A report by the NGO Human Rights Watch released on Tuesday (22) indicates that the harassment of politicians, journalists and opponents, which is intensifying in Nicaragua, is part of a broader strategy of the dictatorial regime led by Daniel Ortega to “Instilling fear and restricting political participation” in view of the November presidential election.
“Nicaraguans encounter immense obstacles in ensuring respect for their rights to express themselves, as well as to meet in assembly, to join parties, to register for free and fair elections,” the text indicates.
The study was conducted between February and June, through interviews with 53 people, including activists, journalists, lawyers, human rights defenders and opponents who were harassed or arbitrarily detained. Photos and videos recording human rights violations were also analyzed.

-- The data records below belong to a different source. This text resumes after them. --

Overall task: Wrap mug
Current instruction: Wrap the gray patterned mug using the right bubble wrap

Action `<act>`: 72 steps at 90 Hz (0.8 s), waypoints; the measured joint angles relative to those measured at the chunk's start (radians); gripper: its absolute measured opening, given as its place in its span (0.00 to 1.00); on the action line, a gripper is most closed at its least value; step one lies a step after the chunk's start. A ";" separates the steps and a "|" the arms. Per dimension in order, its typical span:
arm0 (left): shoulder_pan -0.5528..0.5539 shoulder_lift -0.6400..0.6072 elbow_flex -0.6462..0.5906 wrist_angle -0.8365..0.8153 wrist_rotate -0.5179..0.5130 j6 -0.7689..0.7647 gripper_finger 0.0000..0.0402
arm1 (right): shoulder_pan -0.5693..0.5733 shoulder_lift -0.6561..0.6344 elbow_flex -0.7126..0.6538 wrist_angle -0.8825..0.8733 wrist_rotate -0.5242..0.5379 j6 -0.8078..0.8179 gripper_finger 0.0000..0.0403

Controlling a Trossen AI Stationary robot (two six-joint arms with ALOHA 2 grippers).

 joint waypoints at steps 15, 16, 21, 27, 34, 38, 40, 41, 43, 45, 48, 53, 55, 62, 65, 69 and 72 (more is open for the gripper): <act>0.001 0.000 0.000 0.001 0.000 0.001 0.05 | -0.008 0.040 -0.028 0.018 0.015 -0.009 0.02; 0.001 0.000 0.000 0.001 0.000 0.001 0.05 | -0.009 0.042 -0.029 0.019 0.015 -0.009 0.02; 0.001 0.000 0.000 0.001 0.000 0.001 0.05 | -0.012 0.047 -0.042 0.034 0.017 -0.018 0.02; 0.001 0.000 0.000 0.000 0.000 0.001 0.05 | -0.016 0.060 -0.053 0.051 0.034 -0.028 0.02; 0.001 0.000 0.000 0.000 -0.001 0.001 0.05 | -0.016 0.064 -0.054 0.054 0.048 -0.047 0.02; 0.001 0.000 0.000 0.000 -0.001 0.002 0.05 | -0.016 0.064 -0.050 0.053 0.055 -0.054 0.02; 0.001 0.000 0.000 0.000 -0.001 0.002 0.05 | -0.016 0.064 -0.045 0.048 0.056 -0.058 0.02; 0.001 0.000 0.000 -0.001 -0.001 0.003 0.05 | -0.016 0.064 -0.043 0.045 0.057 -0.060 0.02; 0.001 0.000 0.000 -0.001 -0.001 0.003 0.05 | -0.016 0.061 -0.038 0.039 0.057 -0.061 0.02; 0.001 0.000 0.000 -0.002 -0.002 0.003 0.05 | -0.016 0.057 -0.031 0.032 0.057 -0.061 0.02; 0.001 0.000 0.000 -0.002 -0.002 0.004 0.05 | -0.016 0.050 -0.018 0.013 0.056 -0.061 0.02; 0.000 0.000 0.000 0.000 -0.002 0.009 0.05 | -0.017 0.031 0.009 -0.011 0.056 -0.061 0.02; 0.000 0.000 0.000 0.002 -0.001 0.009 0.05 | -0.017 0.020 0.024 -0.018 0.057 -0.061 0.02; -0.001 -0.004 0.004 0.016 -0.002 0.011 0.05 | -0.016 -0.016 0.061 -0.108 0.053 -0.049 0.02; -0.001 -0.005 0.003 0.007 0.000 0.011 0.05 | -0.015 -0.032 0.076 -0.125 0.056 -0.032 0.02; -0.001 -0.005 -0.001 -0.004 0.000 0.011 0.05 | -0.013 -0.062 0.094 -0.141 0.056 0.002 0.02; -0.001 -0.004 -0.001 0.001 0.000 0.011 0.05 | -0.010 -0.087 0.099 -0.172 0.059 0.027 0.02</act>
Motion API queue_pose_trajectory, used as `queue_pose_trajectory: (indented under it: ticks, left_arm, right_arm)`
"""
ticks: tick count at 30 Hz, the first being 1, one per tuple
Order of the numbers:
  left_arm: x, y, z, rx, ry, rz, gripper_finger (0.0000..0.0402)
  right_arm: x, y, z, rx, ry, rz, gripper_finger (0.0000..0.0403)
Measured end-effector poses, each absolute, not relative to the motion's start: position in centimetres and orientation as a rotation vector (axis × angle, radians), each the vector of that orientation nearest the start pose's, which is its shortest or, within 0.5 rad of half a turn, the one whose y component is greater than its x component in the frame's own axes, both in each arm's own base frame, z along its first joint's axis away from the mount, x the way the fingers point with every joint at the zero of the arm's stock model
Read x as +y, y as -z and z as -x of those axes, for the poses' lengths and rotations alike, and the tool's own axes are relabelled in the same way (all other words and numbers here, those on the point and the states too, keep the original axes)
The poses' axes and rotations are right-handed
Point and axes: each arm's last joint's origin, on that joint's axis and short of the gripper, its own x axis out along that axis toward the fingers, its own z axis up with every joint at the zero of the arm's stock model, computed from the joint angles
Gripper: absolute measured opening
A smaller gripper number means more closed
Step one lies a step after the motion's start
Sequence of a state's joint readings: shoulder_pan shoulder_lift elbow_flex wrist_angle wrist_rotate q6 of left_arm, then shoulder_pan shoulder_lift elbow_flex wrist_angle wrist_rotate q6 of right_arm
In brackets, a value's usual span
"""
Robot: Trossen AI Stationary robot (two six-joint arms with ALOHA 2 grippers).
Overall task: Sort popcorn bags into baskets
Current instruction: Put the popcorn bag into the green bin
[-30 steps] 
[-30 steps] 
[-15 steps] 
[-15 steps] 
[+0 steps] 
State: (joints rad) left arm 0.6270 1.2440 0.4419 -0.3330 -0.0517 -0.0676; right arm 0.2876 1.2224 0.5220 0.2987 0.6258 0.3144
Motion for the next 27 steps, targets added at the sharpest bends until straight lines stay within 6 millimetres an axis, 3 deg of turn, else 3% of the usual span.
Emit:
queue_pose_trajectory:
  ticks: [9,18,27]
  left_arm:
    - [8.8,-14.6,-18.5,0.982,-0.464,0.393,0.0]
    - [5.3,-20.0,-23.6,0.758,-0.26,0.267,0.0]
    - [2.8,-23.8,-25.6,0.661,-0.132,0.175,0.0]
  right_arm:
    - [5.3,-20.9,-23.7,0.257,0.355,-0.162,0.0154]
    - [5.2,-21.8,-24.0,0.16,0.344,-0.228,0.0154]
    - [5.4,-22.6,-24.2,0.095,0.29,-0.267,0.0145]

The organization asked the Nicaraguan government for comment on the events described in the report, but received no response.
At the conclusion of the HRW document, four pre-candidates for the elections had been arrested. Cristiana Chamorro, daughter of Violeta Chamorro, accused of money laundering; diplomat Arturo Cruz Sequeira, for “conspiracy against Nicaragua”; academic and political activist Félix Maradiaga, indicted for allegedly plotting for military intervention in the country and “organization of terrorist attacks”; and Juan Sebastián Chamorro, economist and cousin of Cristiana Chamorro, also accused of conspiracy against the motherland.
Once the investigation was completed, Miguel Mora, a communications entrepreneur and owner of the 100% channel, was also arrested. Mora had already been arrested by the Ortega dictatorship, along with his wife, Lucía Pineda Ubau, in 2018. At the time, the charge was of “incitement to hatred” while covering the violent crackdown that Ortega promoted against the protesters who took to the streets. to protest against a policy of adjustments. The protests that year left 328 people dead.
According to HRW, the arrest of the pre-candidates was carried out by trampling on several rights – for example, there are recordings of military and police vehicles in front of the houses before the arrest to scare them and of regime supporters ordered to act. noise. at night and keep them from sleeping.
During this period, house sieges made it difficult for people to go out to buy food and other essentials and prevent the arrival of family members and lawyers. In one case, police prevented one of their two children from going to school for three days.
Journalists reported that when approaching these places, it was common to have their cell phones seized and removed, so that they could not do their jobs. The arrests were made illegally, without the charges being brought to the detainees.
From figures collected by local human rights organizations, HRW has collected 400 cases of attacks on media and journalists. Many have seen their homes and offices searched, equipment stolen, and have been called for questioning in which pressure was exerted on them to quit their professional activity.
After being released, many were told they could be re-arrested at any time. The NGO sees it as an attempt to promote self-censorship in the few independent media still active in Nicaragua.
The report ends with requests addressed to the Secretary General of the United Nations, António Guterres, to “speak publicly” on the subject and to contact the Nicaraguan authorities to express their concern. He also calls on the governments of the United States, Canada, the European Union and the countries of Latin America to put pressure on the Ortega dictatorship to allow the return to the country of the international human rights organizations expelled in 2018.
The organization is also calling for an assessment of sanctions, including travel bans and an overseas asset freeze, for both Daniel Ortega and his wife and vice-president, Rosario Murillo, as well as for names at the top. of the Nicaraguan dictatorship. Among them, Edwin Castro, spokesperson for the ruling party, the Sandinista National Liberation Front, the Attorney General, Ana Julia Guido Ochoa, and the head of the national police, Javier Díaz.